Qui prend sa défense? Une multitude aux mains nues et au cÅ“ur vaillant, composée de jeunes en grand nombre et d’adultes résistants, regroupés dans des milliers d’organisations (55 000 ONG dans le monde) et qui risquent leur réputation (casier judiciaire) et parfois leur vie pour défendre la planète, la dignité humaine, la justice et la liberté.

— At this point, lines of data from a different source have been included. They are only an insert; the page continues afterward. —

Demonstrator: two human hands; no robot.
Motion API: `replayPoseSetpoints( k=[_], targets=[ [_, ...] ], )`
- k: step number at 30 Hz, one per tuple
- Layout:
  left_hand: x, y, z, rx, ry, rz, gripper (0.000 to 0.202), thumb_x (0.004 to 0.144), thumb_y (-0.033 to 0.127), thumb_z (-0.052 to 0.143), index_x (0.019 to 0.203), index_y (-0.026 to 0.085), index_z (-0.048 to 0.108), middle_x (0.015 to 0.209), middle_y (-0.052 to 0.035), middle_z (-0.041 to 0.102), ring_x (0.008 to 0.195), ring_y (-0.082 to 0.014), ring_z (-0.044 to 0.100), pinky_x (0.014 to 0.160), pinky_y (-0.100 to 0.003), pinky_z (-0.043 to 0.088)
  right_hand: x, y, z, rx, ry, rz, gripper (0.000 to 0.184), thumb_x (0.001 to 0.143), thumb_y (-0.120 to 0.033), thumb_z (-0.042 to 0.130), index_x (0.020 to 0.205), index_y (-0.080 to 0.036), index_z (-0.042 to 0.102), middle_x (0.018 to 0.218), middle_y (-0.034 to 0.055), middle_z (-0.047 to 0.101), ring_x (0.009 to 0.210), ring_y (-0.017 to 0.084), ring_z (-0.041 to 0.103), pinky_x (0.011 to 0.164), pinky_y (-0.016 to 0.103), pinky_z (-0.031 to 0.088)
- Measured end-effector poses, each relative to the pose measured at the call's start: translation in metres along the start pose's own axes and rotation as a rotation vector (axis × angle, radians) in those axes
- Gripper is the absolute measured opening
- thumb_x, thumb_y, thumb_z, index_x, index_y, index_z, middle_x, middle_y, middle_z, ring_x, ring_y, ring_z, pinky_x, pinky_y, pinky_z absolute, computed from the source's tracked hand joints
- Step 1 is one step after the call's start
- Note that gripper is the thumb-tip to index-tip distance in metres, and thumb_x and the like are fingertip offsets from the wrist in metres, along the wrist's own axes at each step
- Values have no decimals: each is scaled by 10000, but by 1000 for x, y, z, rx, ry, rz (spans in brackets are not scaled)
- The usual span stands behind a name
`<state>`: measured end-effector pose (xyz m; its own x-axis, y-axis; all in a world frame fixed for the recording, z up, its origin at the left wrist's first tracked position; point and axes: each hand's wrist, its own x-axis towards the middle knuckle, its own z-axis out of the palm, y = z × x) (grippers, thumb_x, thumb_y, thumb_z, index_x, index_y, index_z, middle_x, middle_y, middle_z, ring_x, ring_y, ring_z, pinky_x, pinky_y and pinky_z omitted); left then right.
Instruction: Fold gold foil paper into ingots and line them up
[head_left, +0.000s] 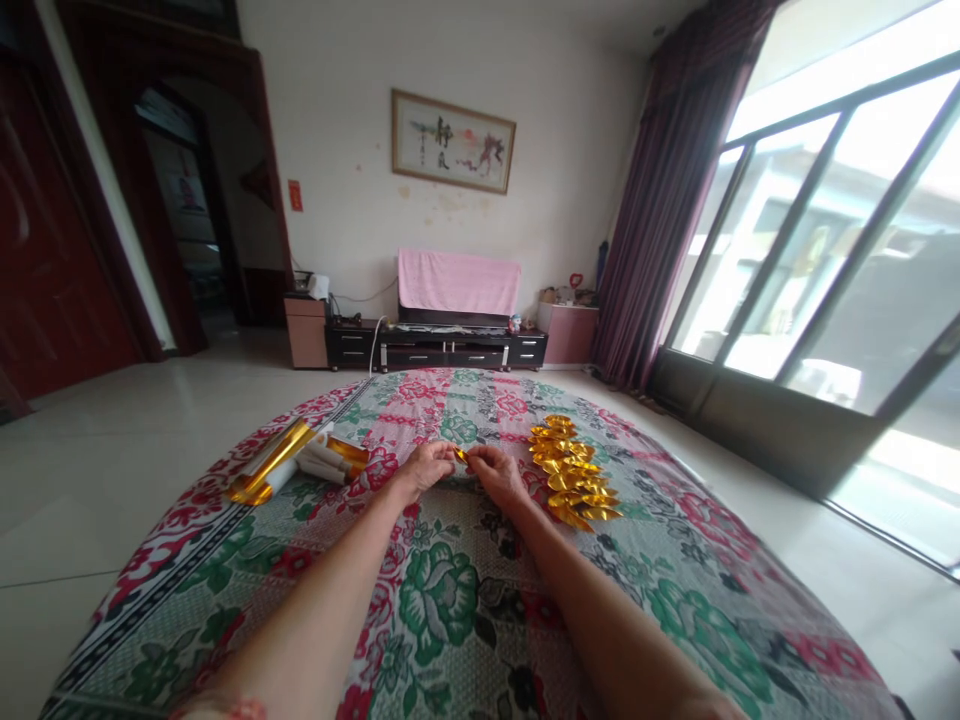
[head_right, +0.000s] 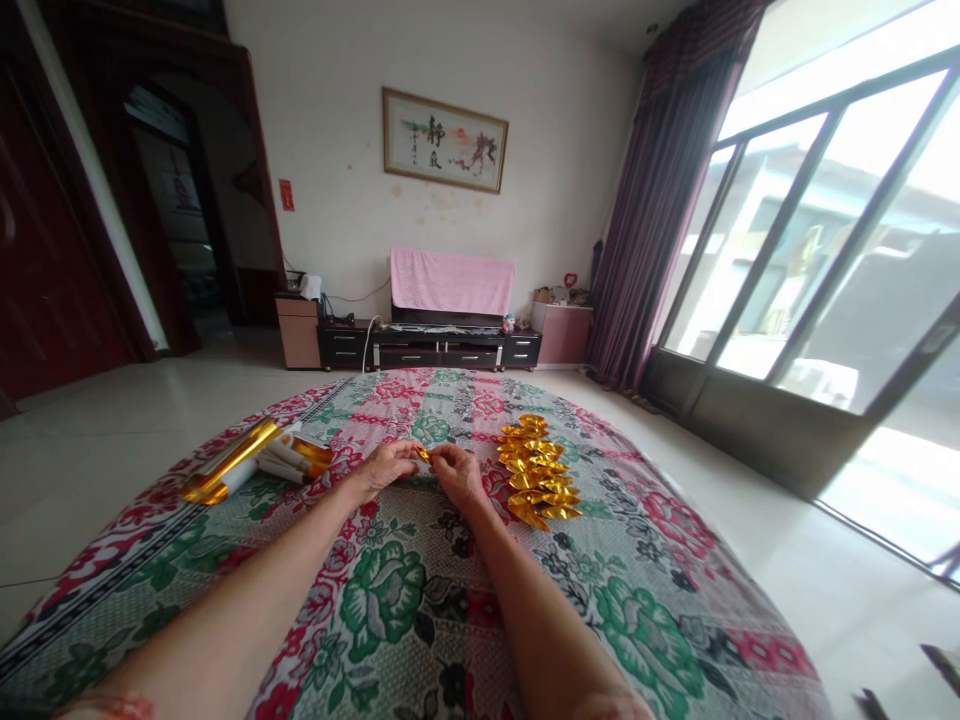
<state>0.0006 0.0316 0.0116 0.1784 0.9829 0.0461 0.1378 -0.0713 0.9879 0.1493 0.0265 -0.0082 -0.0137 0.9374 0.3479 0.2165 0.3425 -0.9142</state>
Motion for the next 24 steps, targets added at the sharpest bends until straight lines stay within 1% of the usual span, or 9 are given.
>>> replayPoseSetpoints(
  k=[2,4,6,8,11,14,16,20,24],
  targets=[
    [-4,3,4,14,27,13,418,588,71,558,996,138,624,889,-39,685,813,-141,623,710,-227,464,0,-2,1,-20,-14,-9,215,676,-333,514,736,-161,629,583,-19,612,543,113,568,509,198,423],
    [-9,3,6,33,59,50,452,600,88,563,1048,134,609,981,-60,677,925,-168,614,798,-258,461,0,-4,0,-44,-22,-12,216,673,-331,521,732,-159,637,561,-27,605,521,106,551,500,194,413],
    [-14,1,5,38,70,67,474,612,108,569,1085,132,595,1050,-78,659,981,-180,603,845,-274,454,-3,-6,-1,-73,-20,-13,220,676,-330,527,744,-159,647,554,-29,605,510,104,543,499,195,409],
    [-20,-2,4,39,84,56,470,624,136,579,1093,130,596,1068,-92,651,997,-187,600,852,-275,457,-8,-6,-3,-101,-6,-13,224,682,-327,528,761,-162,656,561,-28,611,514,107,544,504,198,410],
    [-28,-4,3,53,115,74,413,653,231,609,1055,139,625,1025,-90,666,962,-196,613,833,-277,468,-18,-6,-7,-127,22,-20,234,699,-325,518,785,-164,664,602,-17,631,552,116,559,527,203,422],
    [-35,-6,5,92,132,132,351,703,371,587,980,167,659,904,-55,694,841,-189,642,785,-287,484,-30,-7,-9,-186,54,-58,239,711,-329,513,783,-167,672,625,-9,638,570,121,558,543,208,428],
    [-38,-7,7,108,146,141,358,724,432,555,951,179,667,809,-34,700,767,-185,649,744,-289,491,-37,-8,-10,-241,84,-91,240,719,-333,508,775,-172,677,625,-9,638,560,122,548,545,213,428],
    [-41,-9,9,148,176,141,365,715,454,553,924,182,681,685,-22,692,697,-190,650,681,-285,490,-46,-11,-9,-285,136,-109,233,733,-322,497,777,-182,678,626,-8,636,565,129,549,560,220,430],
    [-42,-9,10,202,133,179,339,706,423,561,901,180,695,659,-22,696,668,-187,646,641,-270,479,-49,-14,-8,-285,159,-109,220,736,-308,497,773,-186,676,645,-4,647,574,134,561,581,227,436]
  ],
)
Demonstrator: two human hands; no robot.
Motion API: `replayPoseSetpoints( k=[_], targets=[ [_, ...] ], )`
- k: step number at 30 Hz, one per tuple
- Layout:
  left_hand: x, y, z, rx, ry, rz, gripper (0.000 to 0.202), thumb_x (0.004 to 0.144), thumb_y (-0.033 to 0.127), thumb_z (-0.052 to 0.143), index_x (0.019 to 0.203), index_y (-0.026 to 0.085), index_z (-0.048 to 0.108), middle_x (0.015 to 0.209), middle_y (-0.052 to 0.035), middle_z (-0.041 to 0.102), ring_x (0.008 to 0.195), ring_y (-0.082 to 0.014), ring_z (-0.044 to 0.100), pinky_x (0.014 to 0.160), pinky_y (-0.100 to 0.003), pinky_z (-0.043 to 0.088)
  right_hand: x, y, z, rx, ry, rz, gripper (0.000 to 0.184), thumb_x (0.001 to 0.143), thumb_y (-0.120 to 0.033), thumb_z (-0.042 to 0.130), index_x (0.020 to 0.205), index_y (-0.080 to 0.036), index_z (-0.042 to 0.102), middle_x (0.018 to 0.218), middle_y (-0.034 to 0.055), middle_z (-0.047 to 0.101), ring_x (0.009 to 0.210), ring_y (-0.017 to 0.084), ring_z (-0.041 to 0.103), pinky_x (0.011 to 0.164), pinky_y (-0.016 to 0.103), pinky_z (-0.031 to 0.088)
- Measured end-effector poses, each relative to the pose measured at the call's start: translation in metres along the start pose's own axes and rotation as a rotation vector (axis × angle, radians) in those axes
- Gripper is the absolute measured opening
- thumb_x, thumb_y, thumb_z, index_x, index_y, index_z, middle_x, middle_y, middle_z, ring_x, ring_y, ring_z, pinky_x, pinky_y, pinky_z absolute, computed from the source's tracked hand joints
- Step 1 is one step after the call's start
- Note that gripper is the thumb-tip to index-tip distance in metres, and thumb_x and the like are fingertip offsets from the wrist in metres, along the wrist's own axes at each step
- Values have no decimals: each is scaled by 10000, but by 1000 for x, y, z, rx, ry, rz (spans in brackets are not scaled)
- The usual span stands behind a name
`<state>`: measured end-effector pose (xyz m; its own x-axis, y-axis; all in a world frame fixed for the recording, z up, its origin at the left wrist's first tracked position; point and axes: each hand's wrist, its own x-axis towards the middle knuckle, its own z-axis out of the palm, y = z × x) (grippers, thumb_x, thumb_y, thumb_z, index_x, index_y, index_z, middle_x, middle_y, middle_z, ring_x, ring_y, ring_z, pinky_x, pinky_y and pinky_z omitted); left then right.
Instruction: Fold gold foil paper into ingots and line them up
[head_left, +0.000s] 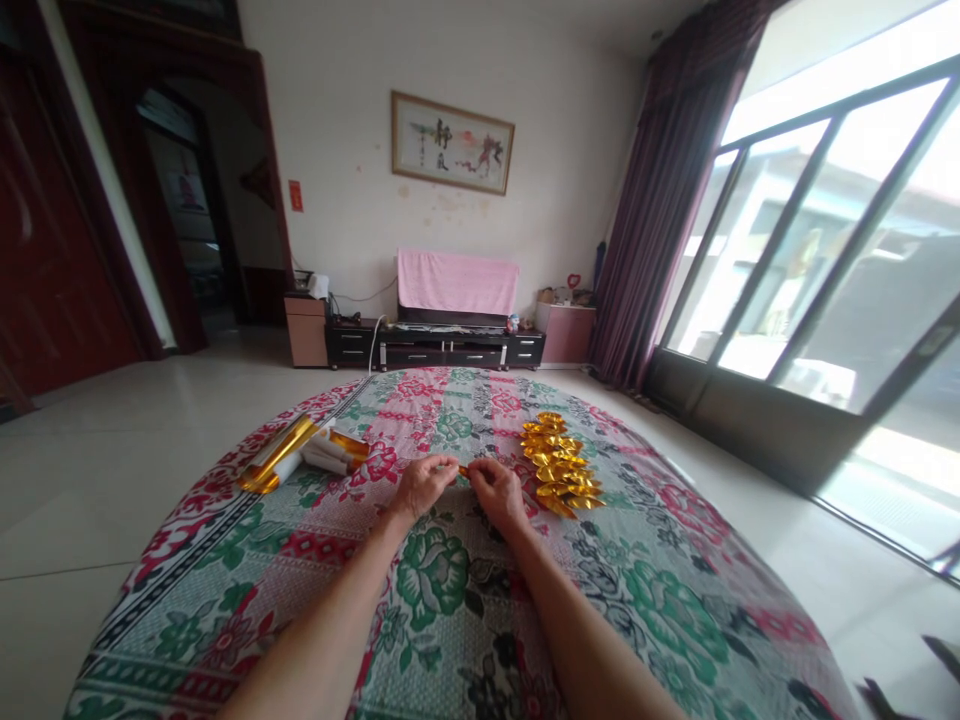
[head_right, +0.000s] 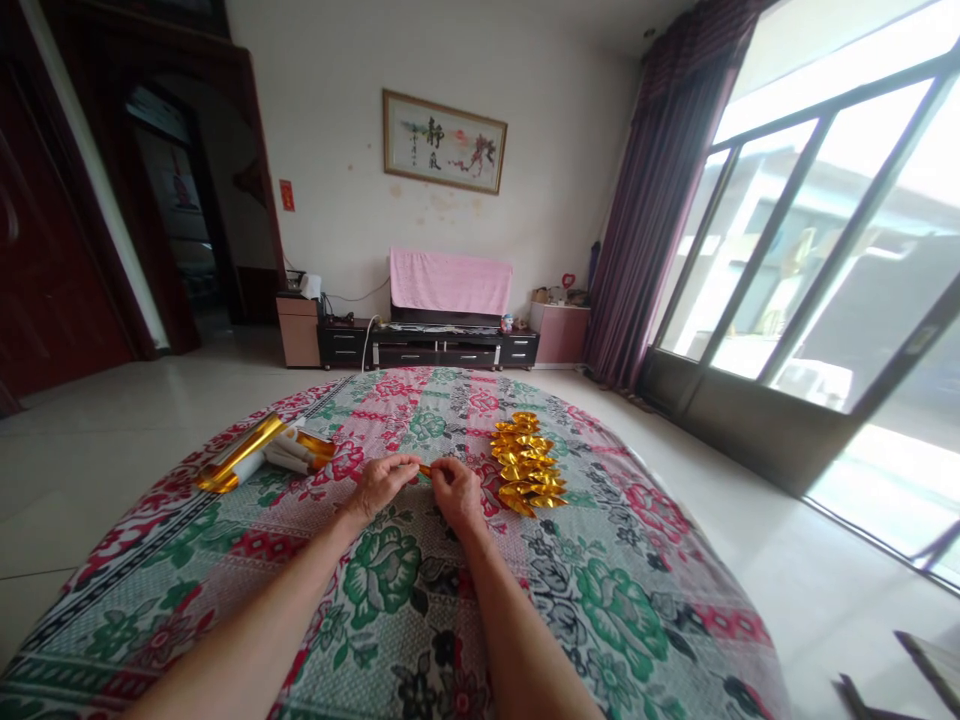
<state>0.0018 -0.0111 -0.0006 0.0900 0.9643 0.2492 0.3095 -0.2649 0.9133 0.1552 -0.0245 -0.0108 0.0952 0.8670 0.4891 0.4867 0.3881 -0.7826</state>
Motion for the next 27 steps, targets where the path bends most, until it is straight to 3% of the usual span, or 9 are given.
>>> replayPoseSetpoints(
  k=[5,9,16,22,27],
  targets=[
    [0,0,3,-20,-43,25,295,700,350,573,888,159,695,654,-21,695,641,-171,639,609,-258,472,-1,-5,-2,25,-51,-6,208,733,-293,503,755,-183,678,653,-1,648,582,131,556,583,223,428],
    [2,-2,6,-142,-49,-31,255,702,324,577,849,150,689,674,-32,702,670,-178,649,619,-266,480,-2,-9,-5,74,-58,30,227,740,-311,506,810,-170,670,665,2,641,577,127,541,571,221,421],
    [2,3,8,-367,27,-183,287,663,338,642,860,132,679,764,-50,716,759,-187,659,669,-270,489,-1,-11,-5,31,-21,23,267,789,-343,467,838,-173,668,655,0,631,577,129,545,570,219,416],
    [3,2,10,-427,50,-220,288,624,294,666,850,118,695,768,-59,714,716,-174,641,654,-260,477,1,-4,-1,78,-33,54,311,816,-381,450,852,-174,679,658,7,651,590,136,584,564,209,422],
    [3,2,14,-447,-16,-221,251,649,246,626,865,149,708,800,-48,718,763,-175,641,675,-255,470,2,-6,-2,95,-15,75,326,818,-383,450,864,-163,685,628,9,649,583,138,585,558,210,418]
  ],
)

Ils sont nombreux à dénoncer les mensonges d’organismes comme la Banque mondiale, le Fonds monétaire international, l’Organisation mondiale du commerce et l’hypocrisie de rencontres à la G8-G20, qui ne servent qu’à défendre et à affermir les intérêts à court terme d’une minorité sans conscience sociale. Ainsi, le slogan d’Oxfam-Québec, qui y délègue cinq jeunes, est : «Investissez dans l’avenir en tenant vos promesses envers les plus démunis.» On verra amplement à la télé les scènes d’affrontements entre manifestants et casseurs de démocratie. David contre Goliath. Sait-on que les opposants se rassemblent aussi pour proposer des solutions de rechange déjà opérationnelles aux folies des puissants de ce monde? C’est qu’ils sont conscients de l’ampleur des enjeux. Va falloir rendre des comptes à la fin de l’Histoire.